■ TRY IT: Working through the lines below, return each one that holds "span".

■ DATA SHOWN:
****************

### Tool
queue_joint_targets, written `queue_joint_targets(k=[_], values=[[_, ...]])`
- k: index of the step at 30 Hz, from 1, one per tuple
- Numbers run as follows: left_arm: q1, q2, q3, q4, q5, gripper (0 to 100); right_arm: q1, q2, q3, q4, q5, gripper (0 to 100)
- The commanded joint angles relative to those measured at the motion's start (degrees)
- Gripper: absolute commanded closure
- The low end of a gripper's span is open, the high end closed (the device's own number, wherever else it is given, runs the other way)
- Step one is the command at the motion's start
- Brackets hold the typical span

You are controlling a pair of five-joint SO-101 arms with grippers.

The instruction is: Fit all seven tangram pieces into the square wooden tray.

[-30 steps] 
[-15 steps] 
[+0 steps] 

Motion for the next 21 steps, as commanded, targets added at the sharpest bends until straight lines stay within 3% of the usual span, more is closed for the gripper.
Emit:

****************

■ EXERCISE SOLUTION:
- The low end of a gripper's span is open, the high end closed (the device's own number, wherever else it is given, runs the other way)
- Brackets hold the typical span
Motion for the next 21 steps, as commanded, targets added at the sharpest bends until straight lines stay within 3% of the usual span, more is closed for the gripper.

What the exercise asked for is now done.